The official news business as a sunset industry
Early last year, Associated Press warned that 2024 would be tough, based on recent experience:
The news website The Messenger folded on Wednesday after being in operation since only last May, abruptly putting some 300 journalists out of work. The Los Angeles Times laid off more than 100 journalists in recent weeks, Business Insider and Time magazine announced staff cuts, Sports Illustrated is struggling to survive, the Washington Post is completing buyouts to more than 200 staffers. The Post reported Thursday that The Wall Street Journal was laying off roughly 20 people in its Washington bureau; there was no immediate comment from a Journal representative. Pitchfork announced it was no longer a freestanding music site, after digital publications BuzzFeed News and Jezebel disappeared last year.
David Bauder, “Think the news industry was struggling already? The dawn of 2024 is offering few good tidings,” AP News, February 2, 2024
They weren’t wrong. In December, The Wrap summed up: “The good news: Losses declined in 2024. The bad news: There’s no sign things will turn around soon”
In 2024, nearly 15,000 jobs were eliminated across broadcast, television, film, news and streaming — extending a two-year run in which the news and entertainment businesses were dealt body blows.
The numbers, courtesy of Chicago-based firm Challenger, Gray & Christmas Inc., which tracks the employment market, are sobering. While the 14,909 jobs that were lost by mid-December this year offered an improvement on the 21,417 jobs that were cut in 2023, it would be unwise to consider this year a “comeback” by any stretch. Combined, the number of jobs lost between 2023-24 more than quadrupled the amount lost between 2021-22.
Tess Patton, Sean Burch, Lucas Manfredi, and Jeremy Fuster, “Entertainment and Media Suffers Another Major Blow in 2024 With 15,000 Job Cuts,” December 19, 2024
The basic problem, of course, is that the new media environment of influencers, podcasters, Substackers, and so forth does not need the vast, expensive corporate structures that the traditional media must support.
Some understand the change.

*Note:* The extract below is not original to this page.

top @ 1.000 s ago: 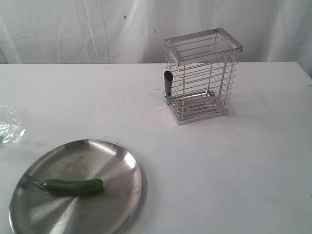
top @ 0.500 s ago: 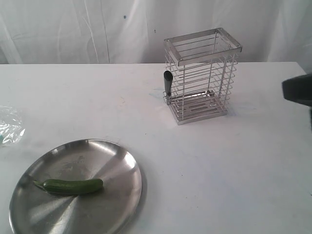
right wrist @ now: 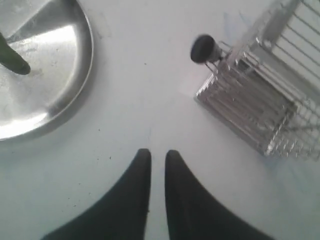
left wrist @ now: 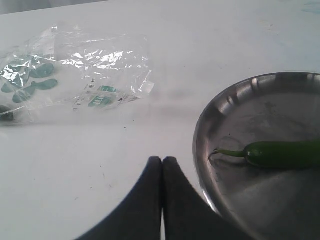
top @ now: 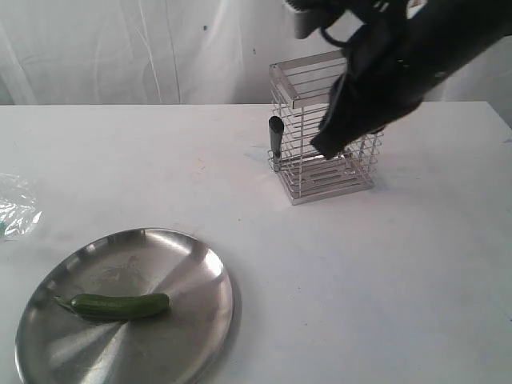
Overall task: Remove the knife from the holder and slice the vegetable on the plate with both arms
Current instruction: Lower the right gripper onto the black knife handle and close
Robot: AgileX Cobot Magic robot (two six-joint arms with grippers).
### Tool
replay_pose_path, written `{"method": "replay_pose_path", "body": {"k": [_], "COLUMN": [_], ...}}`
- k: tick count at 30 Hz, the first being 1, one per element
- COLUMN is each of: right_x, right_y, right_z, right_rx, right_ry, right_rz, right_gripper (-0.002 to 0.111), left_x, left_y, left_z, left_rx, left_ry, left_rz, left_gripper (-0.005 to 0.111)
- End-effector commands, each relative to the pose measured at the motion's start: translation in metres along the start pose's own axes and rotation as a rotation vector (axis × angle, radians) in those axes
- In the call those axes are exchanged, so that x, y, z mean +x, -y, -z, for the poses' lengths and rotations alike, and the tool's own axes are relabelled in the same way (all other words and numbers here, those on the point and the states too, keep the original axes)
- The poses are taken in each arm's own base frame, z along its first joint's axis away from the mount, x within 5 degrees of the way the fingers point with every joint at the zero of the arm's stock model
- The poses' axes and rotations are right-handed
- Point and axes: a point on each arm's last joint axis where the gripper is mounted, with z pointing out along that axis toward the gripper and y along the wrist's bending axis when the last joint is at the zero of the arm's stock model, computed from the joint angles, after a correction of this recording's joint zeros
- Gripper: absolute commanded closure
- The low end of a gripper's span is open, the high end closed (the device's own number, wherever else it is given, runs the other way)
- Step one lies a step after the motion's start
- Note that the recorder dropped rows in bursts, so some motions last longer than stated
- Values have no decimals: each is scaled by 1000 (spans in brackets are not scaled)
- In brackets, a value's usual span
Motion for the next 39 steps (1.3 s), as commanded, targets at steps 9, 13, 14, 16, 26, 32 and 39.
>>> {"method": "replay_pose_path", "body": {"k": [9, 13, 14, 16, 26, 32, 39], "right_x": [-51, -58, -59, -59, -56, -55, -55], "right_y": [17, 20, 21, 23, 28, 28, 28], "right_z": [-51, -67, -72, -79, -99, -107, -115], "right_rx": [69, 63, 65, 75, 105, 101, 99], "right_ry": [79, 42, 28, -3, -69, -81, -82], "right_rz": [-162, -186, -181, -168, -159, -150, -151], "right_gripper": [57, 57, 57, 57, 58, 61, 70], "left_x": [1, 1, 1, 1, 1, 1, 1], "left_y": [1, 1, 1, 1, 1, 1, 1], "left_z": [0, 0, 0, 0, 0, 0, 0], "left_rx": [6, 6, 6, 6, 6, 6, 6], "left_ry": [1, 1, 1, 1, 1, 1, 1], "left_rz": [9, 9, 9, 9, 9, 9, 9], "left_gripper": [107, 107, 107, 107, 107, 107, 107]}}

See, for example, Taylor Lorenz’s defense of the Democratic Party’s convention decision to prioritize influencers over traditional media.

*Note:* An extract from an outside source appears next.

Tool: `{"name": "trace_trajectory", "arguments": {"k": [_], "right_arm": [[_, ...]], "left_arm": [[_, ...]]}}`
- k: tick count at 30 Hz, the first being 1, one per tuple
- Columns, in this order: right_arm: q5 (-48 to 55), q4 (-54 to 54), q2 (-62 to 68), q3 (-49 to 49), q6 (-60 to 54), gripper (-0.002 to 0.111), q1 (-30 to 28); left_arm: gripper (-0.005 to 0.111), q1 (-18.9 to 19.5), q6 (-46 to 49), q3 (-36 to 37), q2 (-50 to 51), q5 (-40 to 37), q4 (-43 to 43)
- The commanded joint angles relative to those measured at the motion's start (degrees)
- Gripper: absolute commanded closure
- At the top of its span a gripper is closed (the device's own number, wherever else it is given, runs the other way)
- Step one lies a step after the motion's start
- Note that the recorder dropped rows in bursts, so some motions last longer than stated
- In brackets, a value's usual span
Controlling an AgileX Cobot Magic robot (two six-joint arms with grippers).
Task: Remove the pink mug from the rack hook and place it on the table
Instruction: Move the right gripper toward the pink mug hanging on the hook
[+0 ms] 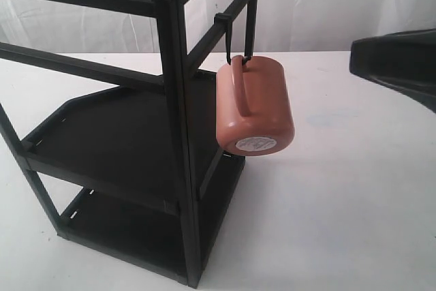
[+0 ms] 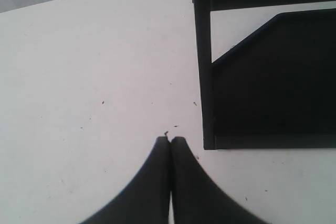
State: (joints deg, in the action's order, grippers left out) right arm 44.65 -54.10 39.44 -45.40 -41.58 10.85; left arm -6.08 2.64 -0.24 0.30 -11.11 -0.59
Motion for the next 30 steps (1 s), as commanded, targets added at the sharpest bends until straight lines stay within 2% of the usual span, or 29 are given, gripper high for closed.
{"name": "trace_trajectory", "arguments": {"k": [1, 10, 16, 30], "right_arm": [[3.2, -5.0, 2.2, 0.6, -6.3, 0.059, 0.6], [0.3, -8.8, 9.1, 0.6, -15.1, 0.06, 10.1], [-9.0, -5.1, 14.1, 0.6, -17.1, 0.06, 16.6], [-20.9, -3.8, 22.3, 0.6, -20.2, 0.06, 23.6]], "left_arm": [[0.107, 0.1, 0.2, 0.2, -0.3, 0.0, -0.2], [0.107, 0.1, 0.2, 0.2, -0.3, 0.0, -0.2], [0.107, 0.1, 0.2, 0.2, -0.3, 0.0, -0.2], [0.107, 0.1, 0.2, 0.2, -0.3, 0.0, -0.2]]}}
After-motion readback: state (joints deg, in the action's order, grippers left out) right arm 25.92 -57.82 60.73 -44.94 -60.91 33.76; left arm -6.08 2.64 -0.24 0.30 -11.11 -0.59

It’s less clear how well legacy media journalists in general understand their plight. Surveying the year for the Columbia Journalism Review, Jon Allsop complains,
Journalists in the US have had to grapple with threats other than the financial, of course. Beyond Trump’s continued bullying of the press (which we wrote about in Monday’s “Year in Politics” newsletter), journalists—and photojournalists in particular—have faced intimidation while covering protests linked to the ongoing war in Gaza. In October, Merid reported, citing the US Press Freedom Tracker, that forty-three journalists had been arrested in the US in the past year, triple the previous number; assaults of journalists were up more than 50 percent, too.
“The Year in Media, at Home and Abroad,” December 27, 2024
Sadly, that’s partly because they don’t matter the way they once did.